Disaster recovery

Restore, clone, and stay online

A complete Pi — OS, containers, data, configuration, tunnel — streamed from S3 to new hardware in one command. This section covers the full flow: preparing a rescue SD card, running the restore, verifying the result, and optionally pairing a hot standby that takes over automatically when prod goes down.


Disaster recovery

Restore to a new Pi

Flash an SD card with a Cloudflare tunnel baked in, boot the Pi, run one command. Full runbook in DR-quickstart.md.

1

Prepare the SD card (WiFi + Cloudflare tunnel)

Run on your Mac. Downloads Pi OS Lite, flashes it, installs cloudflared, and pre-configures your WiFi and Cloudflare tunnel — so the Pi comes up fully SSH-accessible on first boot with no cable and no monitor.

bash extras/firstboot/prepare-sd.sh --flash --cf-api-token <CF_API_TOKEN>

The --cf-api-token flag (Tunnel:Edit permission) syncs the remote ingress config so any hostname routes correctly through the tunnel — without it, unknown hostnames return 404. You will be prompted for your SD disk, WiFi SSID/password, Pi password, tunnel UUID, and CF hostname.

2

Run the restore one-liner

Installs dependencies and AWS CLI, prompts for your AWS credentials, then streams the backup directly from S3 to the target device. Have your AWS access key and secret ready — retrieve them from your password manager first.

curl -sL pi2s3.com/restore | bash

Interactive: picks your latest backup and target device. Non-interactive: bash ~/pi2s3/pi-image-restore.sh --date 2026-04-16 --device /dev/nvme0n1 --yes

3

Validate (optional, before touching hardware)

Confirm the S3 image exists and is intact from any machine that has AWS access.

bash ~/pi2s3/test-recovery.sh --pre-flash

✔ AWS access OK
✔ Image exists: 2026-04-16/  (3.4 GB)
✔ Manifest: raspberrypi · Pi 5 · Bookworm · nvme0n1
  Estimated restore time: ~12 min
  Run: pi-image-restore.sh --date 2026-04-16 --device /dev/nvme0n1
or

Partial restore: recover a single file or directory

No target device needed. Streams the partition from S3, mounts it via a loop device, and copies the requested path to ./pi2s3-extract-<date>/. Linux only.
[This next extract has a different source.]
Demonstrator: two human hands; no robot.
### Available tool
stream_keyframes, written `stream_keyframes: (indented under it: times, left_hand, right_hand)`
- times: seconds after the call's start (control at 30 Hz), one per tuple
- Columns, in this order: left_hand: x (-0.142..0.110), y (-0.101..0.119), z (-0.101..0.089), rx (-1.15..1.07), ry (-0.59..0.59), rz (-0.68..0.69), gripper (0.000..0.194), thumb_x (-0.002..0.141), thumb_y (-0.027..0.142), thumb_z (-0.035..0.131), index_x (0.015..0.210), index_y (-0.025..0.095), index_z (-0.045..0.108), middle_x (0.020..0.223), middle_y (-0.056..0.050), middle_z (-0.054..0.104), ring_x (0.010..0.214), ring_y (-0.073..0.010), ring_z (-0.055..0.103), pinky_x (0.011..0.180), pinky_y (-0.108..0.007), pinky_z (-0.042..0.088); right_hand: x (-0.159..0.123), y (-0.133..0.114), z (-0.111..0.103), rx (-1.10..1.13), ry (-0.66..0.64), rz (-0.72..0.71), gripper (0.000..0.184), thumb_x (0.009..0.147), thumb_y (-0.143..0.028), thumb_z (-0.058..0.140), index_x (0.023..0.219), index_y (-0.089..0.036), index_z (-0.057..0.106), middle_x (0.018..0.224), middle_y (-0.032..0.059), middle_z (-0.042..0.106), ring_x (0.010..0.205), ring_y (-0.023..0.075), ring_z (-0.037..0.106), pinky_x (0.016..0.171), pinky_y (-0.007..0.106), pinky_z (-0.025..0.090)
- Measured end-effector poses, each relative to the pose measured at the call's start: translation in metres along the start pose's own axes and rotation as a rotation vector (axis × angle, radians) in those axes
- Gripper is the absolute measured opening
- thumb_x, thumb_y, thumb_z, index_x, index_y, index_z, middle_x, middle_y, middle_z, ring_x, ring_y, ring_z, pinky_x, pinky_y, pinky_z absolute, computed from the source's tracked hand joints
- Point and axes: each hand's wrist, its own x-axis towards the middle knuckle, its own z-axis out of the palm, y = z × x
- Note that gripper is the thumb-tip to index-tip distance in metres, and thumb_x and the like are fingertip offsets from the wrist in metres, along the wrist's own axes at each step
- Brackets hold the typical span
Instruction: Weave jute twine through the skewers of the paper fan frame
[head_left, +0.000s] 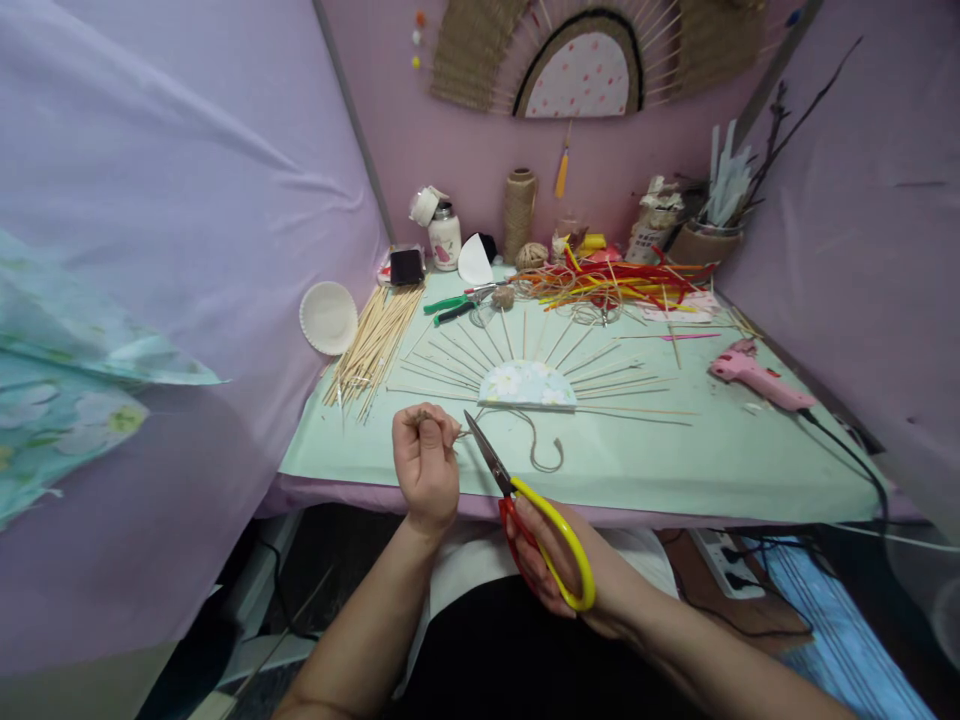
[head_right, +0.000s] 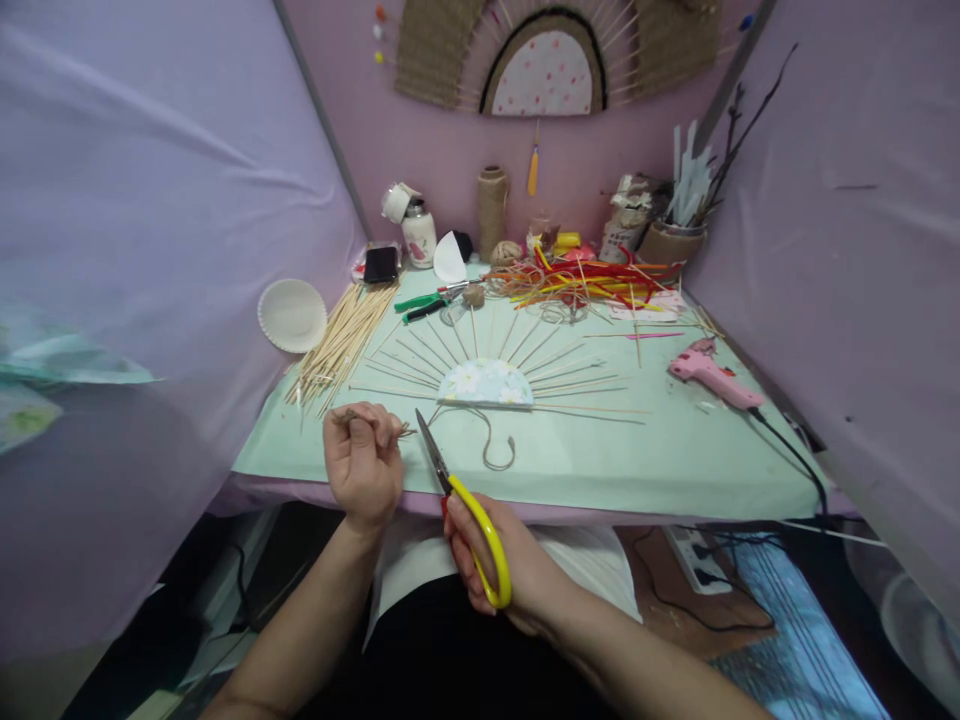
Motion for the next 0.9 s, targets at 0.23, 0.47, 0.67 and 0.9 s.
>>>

# Recover /home/pi from the latest backup
bash ~/pi2s3/pi-image-restore.sh --extract /home/pi

# Recover /etc from a specific date
bash ~/pi2s3/pi-image-restore.sh --extract /etc --date 2026-04-16

# Specify partition (default: largest non-boot = root fs)
bash ~/pi2s3/pi-image-restore.sh --extract /var/lib/docker --partition nvme0n1p2
or

Restore to a larger device: --resize

Restoring a 128 GB backup to a 256 GB NVMe? Pass --resize and the last partition automatically expands to fill the available space after flash. Uses growpart and resize2fs.

bash ~/pi2s3/pi-image-restore.sh --date 2026-04-16 --device /dev/nvme0n1 --resize
or

Pi 5 NVMe: throttle writes to prevent PCIe crashes

Some Pi 5 + NVMe combinations trigger a PCIe watchdog reset under sustained writes. --rate-limit 10m caps the uncompressed byte rate into partclone at 10 MB/s — applied after gunzip for direct write-rate control. Increase if stable. Requires pv.

sudo apt install pv
bash ~/pi2s3/pi-image-restore.sh --device /dev/nvme0n1 --resize --yes \
  --rate-limit 10m
or

Wire NVMe boot on a new Pi (--post-restore)

When restoring to a bare NVMe on a different Pi, the SD card PARTUUID in /etc/fstab and the root= in /boot/firmware/cmdline.txt need updating for the new hardware. post-restore-nvme-boot.sh handles both automatically — no manual editing.

bash ~/pi2s3/pi-image-restore.sh --device /dev/nvme0n1 --resize --yes \
  --rate-limit 10m \
  --post-restore extras/post-restore-nvme-boot.sh

Set NEW_HOSTNAME=my-pi-qa to rename the clone in the same step.

3

Boot & clear stale SSH key

Raspberry Pi OS automatically expands the root filesystem. Clear the old host key on your Mac before connecting.

ssh-keygen -R raspberrypi.local
ssh pi@raspberrypi.local
4

Post boot verification

Checks filesystem expansion, NVMe mount, all Docker containers, Cloudflare tunnel, cron jobs, MariaDB, HTTP, memory, and load.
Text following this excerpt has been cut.